_Task_. Please tally the lines of the listing that hold the string "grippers", and reply with that total only.

*****

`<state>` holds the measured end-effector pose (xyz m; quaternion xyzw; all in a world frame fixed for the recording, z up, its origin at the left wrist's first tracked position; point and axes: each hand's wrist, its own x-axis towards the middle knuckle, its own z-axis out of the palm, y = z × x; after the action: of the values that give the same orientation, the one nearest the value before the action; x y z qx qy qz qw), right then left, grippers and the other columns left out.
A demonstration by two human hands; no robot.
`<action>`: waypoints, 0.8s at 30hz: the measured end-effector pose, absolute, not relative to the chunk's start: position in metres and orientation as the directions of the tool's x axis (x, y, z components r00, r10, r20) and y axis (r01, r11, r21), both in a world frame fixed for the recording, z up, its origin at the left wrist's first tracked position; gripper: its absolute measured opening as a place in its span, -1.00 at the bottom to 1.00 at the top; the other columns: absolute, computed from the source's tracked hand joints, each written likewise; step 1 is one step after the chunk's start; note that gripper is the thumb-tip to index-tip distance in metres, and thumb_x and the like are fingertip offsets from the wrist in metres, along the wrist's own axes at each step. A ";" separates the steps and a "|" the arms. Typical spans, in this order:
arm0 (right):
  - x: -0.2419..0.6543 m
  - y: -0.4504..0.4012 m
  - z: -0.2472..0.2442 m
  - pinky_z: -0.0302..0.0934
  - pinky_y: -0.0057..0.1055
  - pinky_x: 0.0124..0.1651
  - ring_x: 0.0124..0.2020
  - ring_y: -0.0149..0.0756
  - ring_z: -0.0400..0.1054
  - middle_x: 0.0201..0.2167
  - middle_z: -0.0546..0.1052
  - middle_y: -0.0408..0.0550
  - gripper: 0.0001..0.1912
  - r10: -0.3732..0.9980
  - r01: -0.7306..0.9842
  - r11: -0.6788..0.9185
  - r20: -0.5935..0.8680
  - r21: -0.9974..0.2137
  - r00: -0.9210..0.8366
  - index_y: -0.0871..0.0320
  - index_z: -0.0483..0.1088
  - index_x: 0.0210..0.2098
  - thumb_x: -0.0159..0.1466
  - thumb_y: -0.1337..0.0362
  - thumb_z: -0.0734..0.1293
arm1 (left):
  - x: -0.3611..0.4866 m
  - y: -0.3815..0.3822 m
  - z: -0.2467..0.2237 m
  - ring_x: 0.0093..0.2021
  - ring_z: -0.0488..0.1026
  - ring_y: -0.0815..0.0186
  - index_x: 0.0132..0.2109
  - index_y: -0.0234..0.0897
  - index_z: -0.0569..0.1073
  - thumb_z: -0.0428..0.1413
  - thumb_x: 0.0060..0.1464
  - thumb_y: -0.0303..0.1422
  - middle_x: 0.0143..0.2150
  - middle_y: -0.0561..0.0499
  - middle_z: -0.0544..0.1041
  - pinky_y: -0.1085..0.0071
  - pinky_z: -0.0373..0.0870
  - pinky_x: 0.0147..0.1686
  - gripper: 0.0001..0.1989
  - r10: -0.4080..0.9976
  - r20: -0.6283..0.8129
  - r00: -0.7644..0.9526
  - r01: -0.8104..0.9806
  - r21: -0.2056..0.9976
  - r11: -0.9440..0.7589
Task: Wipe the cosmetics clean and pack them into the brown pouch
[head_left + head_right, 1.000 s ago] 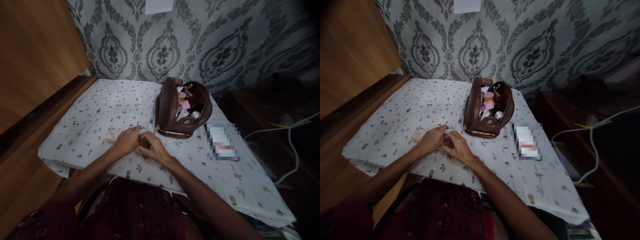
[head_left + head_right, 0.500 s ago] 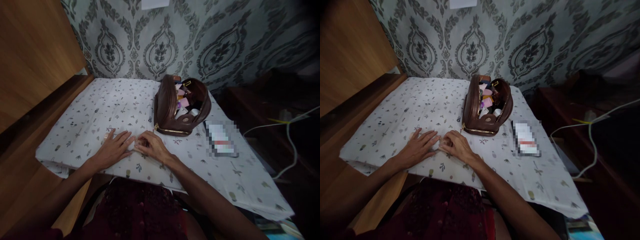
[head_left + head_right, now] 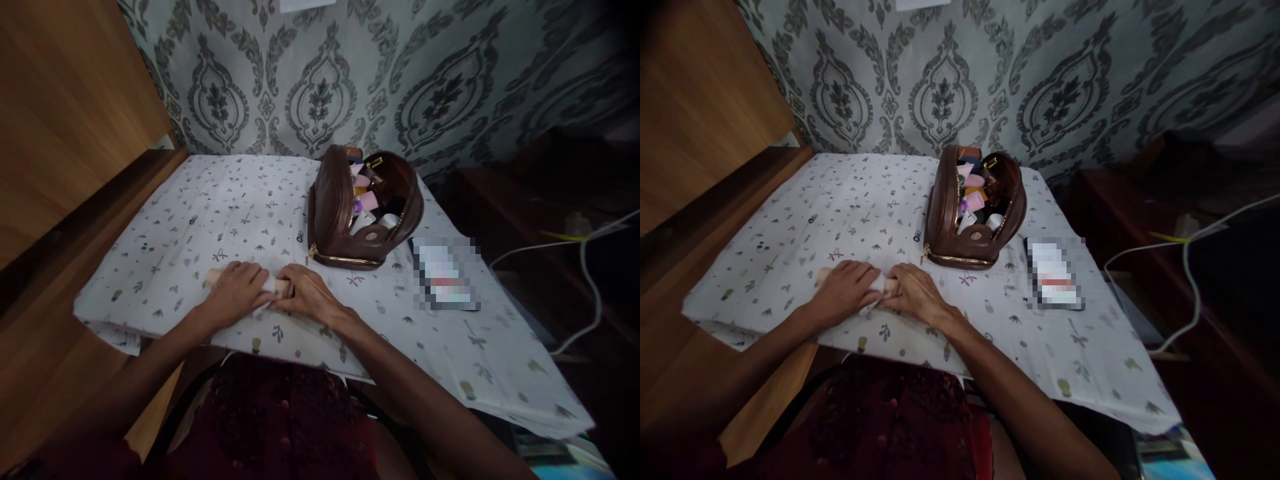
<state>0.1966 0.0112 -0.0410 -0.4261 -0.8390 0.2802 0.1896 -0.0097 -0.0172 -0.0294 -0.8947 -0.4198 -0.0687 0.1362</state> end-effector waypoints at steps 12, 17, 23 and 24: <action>0.197 0.006 -0.028 -0.06 -0.45 -0.34 -0.40 -0.37 0.18 -0.37 0.39 -0.15 -0.62 0.811 0.625 0.415 -0.042 -0.661 -0.583 0.12 0.30 -0.24 0.11 0.18 0.53 | -0.069 -0.011 -0.018 -0.08 0.38 0.07 0.01 -0.30 0.37 -0.17 0.29 0.10 -0.08 -0.16 0.47 0.18 0.35 -0.11 -0.44 0.747 0.101 0.657 0.754 -0.122 -0.646; 0.200 0.005 -0.031 -0.04 -0.44 -0.34 -0.43 -0.38 0.17 -0.42 0.35 -0.19 -0.71 0.804 0.555 0.393 -0.019 -0.733 -0.594 0.10 0.25 -0.18 0.20 0.24 0.43 | -0.097 -0.013 -0.017 -0.09 0.39 0.09 0.04 -0.26 0.36 -0.11 0.27 0.11 -0.09 -0.14 0.46 0.22 0.40 -0.16 -0.46 0.817 0.040 0.575 0.811 0.103 -0.576; 0.202 0.015 -0.045 0.00 -0.47 -0.37 -0.45 -0.41 0.17 -0.50 0.29 -0.27 -0.76 0.853 0.324 0.281 0.079 -0.903 -0.516 0.11 0.28 -0.23 0.21 0.17 0.38 | -0.107 -0.008 -0.016 0.10 0.40 0.13 0.23 -0.11 0.25 0.01 0.29 -0.07 0.13 -0.10 0.42 0.21 0.36 0.07 -0.55 0.840 0.017 0.542 0.776 0.374 -0.508; 0.202 0.017 -0.047 0.01 -0.48 -0.39 -0.45 -0.42 0.17 -0.50 0.28 -0.27 -0.74 0.857 0.251 0.259 0.101 -0.933 -0.506 0.12 0.29 -0.26 0.21 0.11 0.38 | -0.107 -0.007 -0.014 0.09 0.42 0.14 0.24 -0.10 0.24 0.02 0.29 -0.11 0.13 -0.09 0.42 0.23 0.37 0.06 -0.55 0.842 0.019 0.540 0.769 0.396 -0.502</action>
<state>0.2023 0.0168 -0.0468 -0.3814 -0.7264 0.4745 0.3189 -0.1066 -0.0074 -0.0142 -0.8602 -0.4681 -0.1050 -0.1729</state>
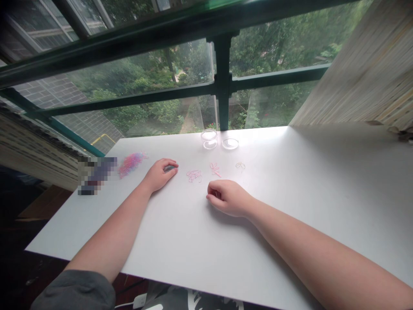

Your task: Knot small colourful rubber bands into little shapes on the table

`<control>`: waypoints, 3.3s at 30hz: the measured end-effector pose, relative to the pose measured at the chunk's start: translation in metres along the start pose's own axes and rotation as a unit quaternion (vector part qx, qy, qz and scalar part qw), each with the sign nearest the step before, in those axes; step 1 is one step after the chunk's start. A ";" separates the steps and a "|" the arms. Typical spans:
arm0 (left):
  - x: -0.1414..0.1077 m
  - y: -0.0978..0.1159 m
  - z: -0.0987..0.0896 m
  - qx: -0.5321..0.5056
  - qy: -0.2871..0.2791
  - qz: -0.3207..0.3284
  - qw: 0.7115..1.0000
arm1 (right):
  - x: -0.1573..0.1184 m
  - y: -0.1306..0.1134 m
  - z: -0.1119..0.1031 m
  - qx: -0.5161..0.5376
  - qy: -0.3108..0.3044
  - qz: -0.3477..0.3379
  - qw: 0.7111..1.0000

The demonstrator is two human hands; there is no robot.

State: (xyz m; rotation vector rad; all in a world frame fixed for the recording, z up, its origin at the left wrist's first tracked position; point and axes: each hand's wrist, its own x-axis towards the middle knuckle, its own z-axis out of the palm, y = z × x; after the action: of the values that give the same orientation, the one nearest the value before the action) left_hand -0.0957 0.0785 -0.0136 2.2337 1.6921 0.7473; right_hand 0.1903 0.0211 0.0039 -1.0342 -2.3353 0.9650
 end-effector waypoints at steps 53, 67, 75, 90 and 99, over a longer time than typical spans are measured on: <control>0.001 0.000 0.000 -0.017 -0.010 -0.007 1.000 | 0.001 0.002 0.000 0.005 0.002 -0.007 1.000; 0.001 -0.001 0.001 -0.017 -0.009 0.000 1.000 | 0.001 0.003 0.000 0.008 0.000 -0.008 1.000; 0.001 0.000 0.001 -0.016 -0.006 -0.002 1.000 | 0.001 0.003 0.000 0.004 0.002 -0.009 1.000; 0.001 0.002 0.000 -0.013 -0.010 -0.008 1.000 | 0.001 0.001 0.000 -0.006 -0.002 -0.002 1.000; 0.001 0.002 0.000 -0.014 -0.007 -0.008 1.000 | 0.000 0.002 -0.001 -0.006 -0.007 -0.002 1.000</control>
State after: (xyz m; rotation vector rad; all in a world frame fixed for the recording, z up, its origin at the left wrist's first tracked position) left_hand -0.0942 0.0789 -0.0122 2.1999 1.6806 0.7438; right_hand 0.1914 0.0227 0.0032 -1.0288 -2.3566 0.9611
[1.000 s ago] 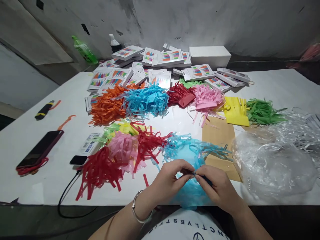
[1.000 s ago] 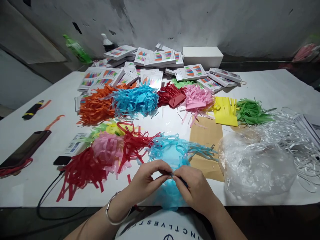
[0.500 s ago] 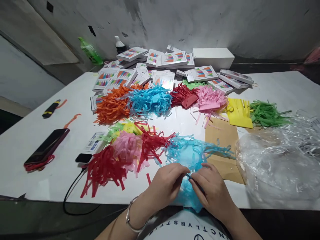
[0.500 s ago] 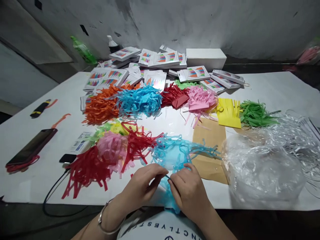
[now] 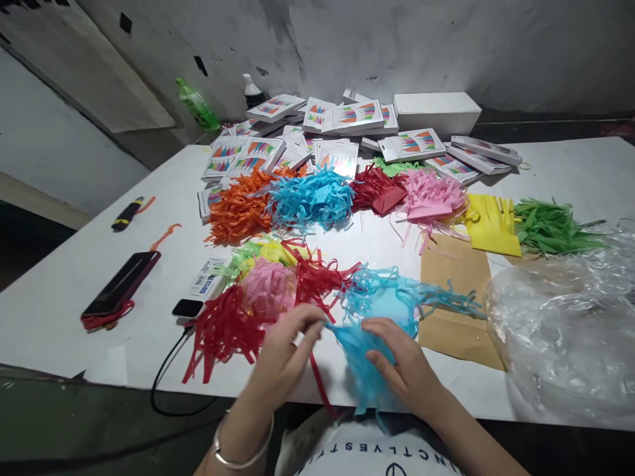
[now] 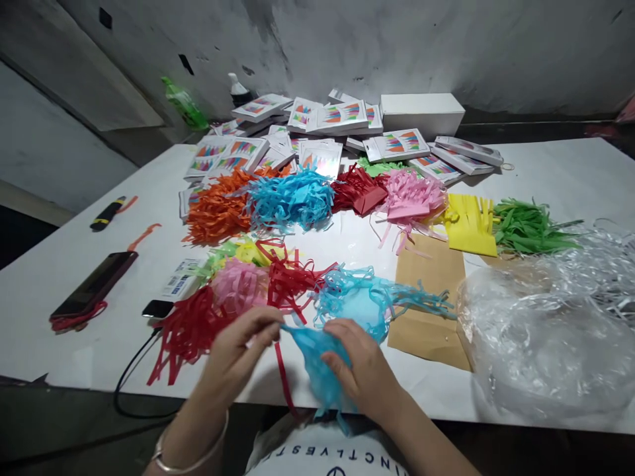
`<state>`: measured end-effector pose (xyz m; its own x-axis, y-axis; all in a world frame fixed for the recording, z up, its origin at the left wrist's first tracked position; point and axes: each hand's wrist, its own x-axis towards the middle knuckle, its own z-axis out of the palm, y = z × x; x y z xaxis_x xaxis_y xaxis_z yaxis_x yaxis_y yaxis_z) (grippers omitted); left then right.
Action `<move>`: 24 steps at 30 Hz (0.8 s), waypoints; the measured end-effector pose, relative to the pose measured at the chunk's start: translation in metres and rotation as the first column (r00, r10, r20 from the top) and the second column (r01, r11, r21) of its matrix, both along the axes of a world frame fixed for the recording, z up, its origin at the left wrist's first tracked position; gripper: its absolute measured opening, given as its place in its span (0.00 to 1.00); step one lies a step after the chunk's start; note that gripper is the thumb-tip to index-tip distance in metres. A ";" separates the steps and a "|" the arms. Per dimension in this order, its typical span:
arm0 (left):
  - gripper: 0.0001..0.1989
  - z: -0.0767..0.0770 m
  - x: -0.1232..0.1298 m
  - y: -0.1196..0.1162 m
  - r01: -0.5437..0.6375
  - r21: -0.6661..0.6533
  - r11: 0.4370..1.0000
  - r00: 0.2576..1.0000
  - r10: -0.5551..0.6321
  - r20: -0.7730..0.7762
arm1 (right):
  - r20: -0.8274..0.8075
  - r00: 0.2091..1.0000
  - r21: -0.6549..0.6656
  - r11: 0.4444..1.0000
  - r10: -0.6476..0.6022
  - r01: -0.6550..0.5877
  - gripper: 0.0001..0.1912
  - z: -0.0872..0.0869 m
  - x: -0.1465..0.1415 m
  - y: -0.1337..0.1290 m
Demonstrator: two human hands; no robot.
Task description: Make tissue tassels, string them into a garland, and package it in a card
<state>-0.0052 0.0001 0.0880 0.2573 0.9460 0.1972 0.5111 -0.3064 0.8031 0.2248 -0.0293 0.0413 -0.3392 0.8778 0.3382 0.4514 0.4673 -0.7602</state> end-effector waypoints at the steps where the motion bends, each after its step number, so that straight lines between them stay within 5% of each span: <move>1: 0.07 0.008 -0.013 0.008 -0.096 0.078 0.992 0.993 0.101 -0.056 | 0.062 0.998 0.041 0.999 -0.033 0.030 0.17 -0.004 0.004 0.005; 3: 0.08 0.022 -0.035 0.027 -0.279 0.276 0.920 0.921 0.338 -0.195 | 0.243 0.961 0.129 0.986 -0.130 0.101 0.22 -0.015 0.014 0.013; 5: 0.14 0.033 -0.044 0.045 -0.383 0.489 0.784 0.788 0.553 -0.269 | 0.424 0.881 0.198 0.971 -0.211 0.137 0.23 -0.026 0.024 0.018; 7: 0.21 0.033 -0.031 0.055 -0.347 0.590 0.729 0.760 0.588 -0.278 | 0.531 0.805 0.249 0.957 -0.266 0.151 0.20 -0.034 0.031 0.020; 9: 0.19 0.023 0.003 0.056 -0.138 0.522 0.842 0.884 0.342 -0.319 | 0.560 0.774 0.293 0.945 -0.296 0.149 0.16 -0.040 0.036 0.019; 10: 0.16 0.014 0.025 0.054 0.070 0.413 0.908 0.936 0.084 -0.343 | 0.555 0.774 0.312 0.939 -0.305 0.146 0.15 -0.041 0.037 0.018; 12: 0.16 -0.008 0.069 0.046 0.461 0.165 0.872 0.849 -0.379 -0.368 | 0.530 0.789 0.348 0.928 -0.311 0.132 0.12 -0.041 0.039 0.015; 13: 0.16 -0.019 0.086 0.043 0.516 0.134 0.846 0.817 -0.439 -0.373 | 0.520 0.795 0.365 0.923 -0.312 0.123 0.12 -0.041 0.041 0.014; 17: 0.12 -0.052 0.108 0.052 0.349 0.122 0.929 0.870 -0.273 -0.411 | 0.499 0.815 0.432 0.900 -0.296 0.062 0.12 -0.040 0.048 0.003; 21: 0.12 -0.054 0.085 0.065 0.043 0.204 0.978 0.895 0.053 -0.444 | 0.458 0.844 0.455 0.889 -0.280 0.048 0.09 -0.042 0.051 -0.009; 22: 0.13 -0.052 0.081 0.062 0.022 0.239 0.971 0.889 0.091 -0.450 | 0.446 0.846 0.443 0.893 -0.292 0.075 0.09 -0.042 0.051 -0.012; 24: 0.17 -0.048 0.079 0.048 0.175 0.265 0.948 0.880 -0.029 -0.475 | 0.420 0.852 0.404 0.905 -0.313 0.134 0.08 -0.042 0.047 -0.014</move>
<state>0.0733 0.0485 0.0399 0.4790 0.8270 0.2943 0.7513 -0.5596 0.3498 0.2719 -0.0433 -0.0011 -0.3429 0.8031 0.4873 0.8318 0.5006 -0.2398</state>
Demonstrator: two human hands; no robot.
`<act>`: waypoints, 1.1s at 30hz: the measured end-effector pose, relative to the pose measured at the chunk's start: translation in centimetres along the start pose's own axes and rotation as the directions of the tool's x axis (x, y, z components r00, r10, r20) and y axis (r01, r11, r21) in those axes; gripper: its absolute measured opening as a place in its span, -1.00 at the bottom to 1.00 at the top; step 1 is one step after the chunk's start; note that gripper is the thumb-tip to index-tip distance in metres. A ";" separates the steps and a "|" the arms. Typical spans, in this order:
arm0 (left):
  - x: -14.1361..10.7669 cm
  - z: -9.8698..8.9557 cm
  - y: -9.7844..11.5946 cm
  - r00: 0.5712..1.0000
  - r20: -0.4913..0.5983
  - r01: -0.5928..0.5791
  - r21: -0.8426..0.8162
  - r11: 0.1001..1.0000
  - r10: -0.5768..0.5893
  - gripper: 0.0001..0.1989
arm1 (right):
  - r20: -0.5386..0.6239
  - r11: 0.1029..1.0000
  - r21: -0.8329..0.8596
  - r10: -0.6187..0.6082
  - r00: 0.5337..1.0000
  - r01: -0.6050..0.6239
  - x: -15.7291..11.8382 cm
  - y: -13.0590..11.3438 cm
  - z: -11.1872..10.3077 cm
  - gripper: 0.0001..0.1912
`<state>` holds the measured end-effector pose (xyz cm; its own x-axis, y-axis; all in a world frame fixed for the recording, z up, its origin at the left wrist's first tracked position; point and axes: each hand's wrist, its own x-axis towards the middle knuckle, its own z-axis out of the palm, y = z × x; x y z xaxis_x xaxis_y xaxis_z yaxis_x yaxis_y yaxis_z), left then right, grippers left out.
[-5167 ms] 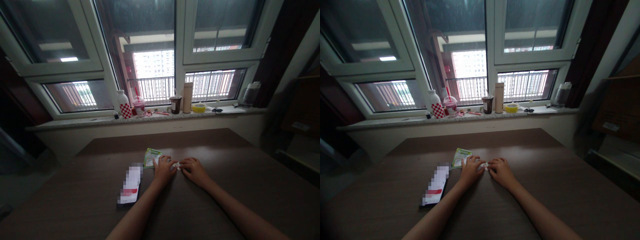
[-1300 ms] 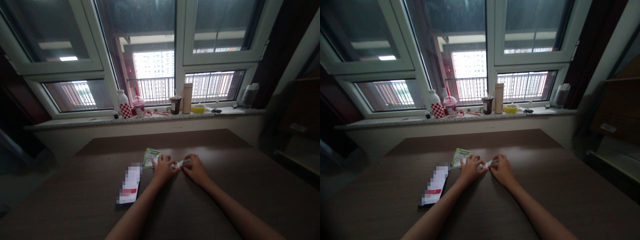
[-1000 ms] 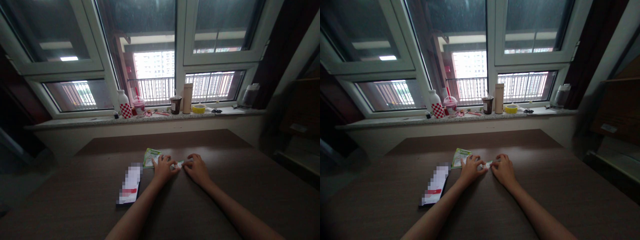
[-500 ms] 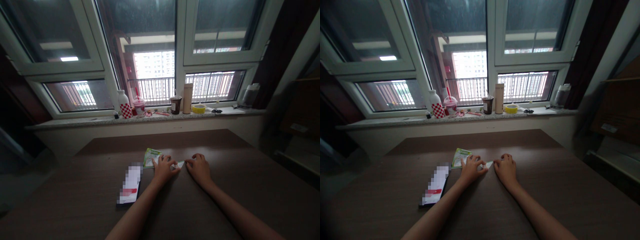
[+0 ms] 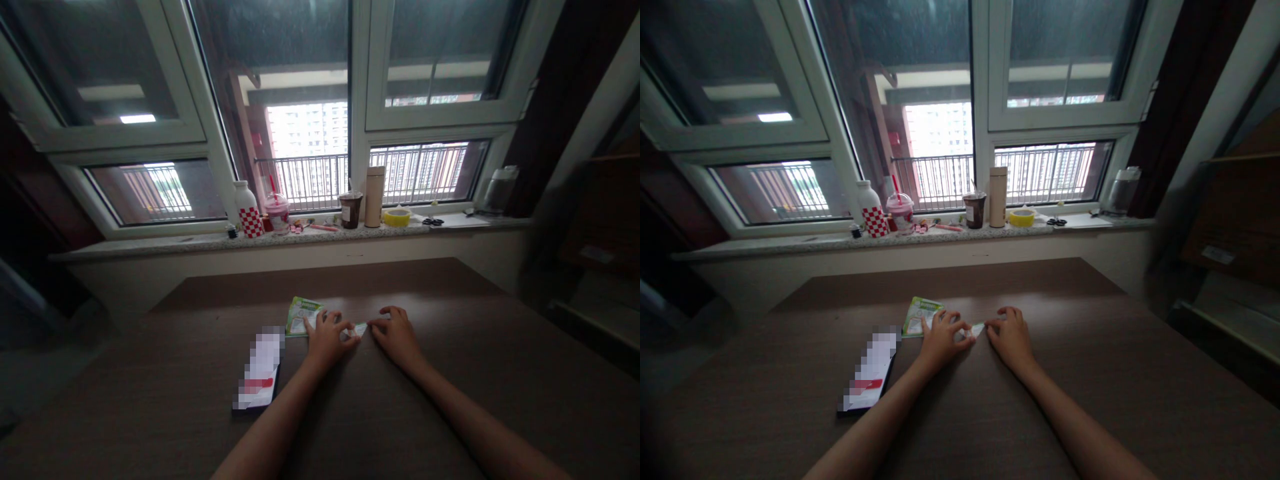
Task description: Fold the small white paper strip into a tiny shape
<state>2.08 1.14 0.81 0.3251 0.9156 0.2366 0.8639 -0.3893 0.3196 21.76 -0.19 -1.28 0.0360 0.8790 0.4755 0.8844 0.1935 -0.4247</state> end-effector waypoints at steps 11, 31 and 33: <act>-0.1 0.3 0.1 1.000 0.004 0.030 -0.003 1.000 -0.030 -0.71 | -0.035 1.000 0.011 -0.003 0.999 0.003 0.2 0.3 0.4 -0.76; 0.0 0.6 -0.3 0.999 -0.028 0.019 0.010 1.000 -0.018 -0.76 | 0.066 0.988 -0.050 0.147 0.987 -0.144 0.8 -1.5 -0.4 -0.90; 0.0 0.6 -0.2 0.999 -0.027 0.023 0.019 1.000 -0.023 -0.75 | 0.071 0.986 -0.048 0.160 0.985 -0.157 0.8 -1.5 -0.4 -0.91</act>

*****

_Solved problem_. 3